After this, nslookup yourresource.openai.azure.com from inside the VNet should return a 10.x.x.x address, not a public IP.

Outbound rule requirement: If your App Service or AKS uses VNet integration, confirm the NSG on the subnet allows outbound HTTPS (port 443) to your private endpoint subnet. Missing this rule causes silent failures — the TCP handshake never completes but no useful error is logged.

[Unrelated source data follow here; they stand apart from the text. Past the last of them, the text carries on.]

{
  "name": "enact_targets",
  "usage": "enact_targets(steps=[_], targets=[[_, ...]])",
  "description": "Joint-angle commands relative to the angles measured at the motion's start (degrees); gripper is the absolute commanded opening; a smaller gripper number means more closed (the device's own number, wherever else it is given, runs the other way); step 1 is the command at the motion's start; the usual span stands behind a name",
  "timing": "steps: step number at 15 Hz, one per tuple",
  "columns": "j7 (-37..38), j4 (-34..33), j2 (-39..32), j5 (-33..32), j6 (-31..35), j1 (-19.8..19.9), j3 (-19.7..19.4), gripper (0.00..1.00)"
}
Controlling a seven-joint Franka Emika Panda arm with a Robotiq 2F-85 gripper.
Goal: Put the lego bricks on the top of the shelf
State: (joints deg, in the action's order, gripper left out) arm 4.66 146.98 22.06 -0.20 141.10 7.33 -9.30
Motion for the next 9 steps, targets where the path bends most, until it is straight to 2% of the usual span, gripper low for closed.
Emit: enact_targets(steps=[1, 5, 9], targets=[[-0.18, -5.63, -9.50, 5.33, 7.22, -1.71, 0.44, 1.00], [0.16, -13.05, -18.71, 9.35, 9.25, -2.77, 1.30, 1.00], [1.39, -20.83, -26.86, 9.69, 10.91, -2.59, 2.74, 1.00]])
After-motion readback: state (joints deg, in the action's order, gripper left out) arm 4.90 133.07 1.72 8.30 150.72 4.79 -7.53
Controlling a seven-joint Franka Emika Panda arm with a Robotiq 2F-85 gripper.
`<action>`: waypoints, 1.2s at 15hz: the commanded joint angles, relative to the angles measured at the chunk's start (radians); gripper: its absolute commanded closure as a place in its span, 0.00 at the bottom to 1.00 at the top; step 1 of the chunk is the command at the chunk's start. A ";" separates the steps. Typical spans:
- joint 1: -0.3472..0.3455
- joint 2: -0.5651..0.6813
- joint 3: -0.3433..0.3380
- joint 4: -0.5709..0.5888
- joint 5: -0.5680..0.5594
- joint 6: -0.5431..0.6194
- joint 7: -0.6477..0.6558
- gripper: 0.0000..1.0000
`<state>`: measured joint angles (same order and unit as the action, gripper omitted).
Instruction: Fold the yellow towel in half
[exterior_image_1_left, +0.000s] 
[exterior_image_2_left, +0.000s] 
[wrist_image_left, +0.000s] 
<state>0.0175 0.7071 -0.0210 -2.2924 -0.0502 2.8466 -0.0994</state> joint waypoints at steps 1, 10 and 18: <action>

Choosing the Right Topology

Requirement	Direct API	APIM Gateway	Private VNet
Fastest to deploy	✓
Per-app rate limiting		✓	✓
Cost allocation per team		✓	✓
Multi-region failover		✓	✓
No public internet			✓
Compliance / regulated			✓
Shared capacity management		✓	✓
Monthly cost overhead	None	$50–300	VNet + PE costs

Decision tree:

Are you in a regulated industry or have public internet restrictions? → Private VNet
Do you have 3+ teams sharing OpenAI capacity? → APIM Gateway
Are you early-stage, single team, moving fast? → Direct API (migrate to APIM when you have 2+ apps)

Most enterprise deployments end up at Topology 3 overlaid with Topology 2 — APIM deployed inside the VNet, sitting in front of private endpoints. You get rate limiting, logging, and failover — all without any public internet exposure.

What to Do Next

If you're on Direct API today and want to migrate to APIM without breaking existing apps:

Deploy APIM with the same backend (your existing OpenAI endpoint)
Update one app to point at APIM instead of OpenAI directly
Validate behavior and logs
Migrate remaining apps one at a time
Revoke direct API keys once all apps route through APIM

The migration takes a day. The operational improvements last years.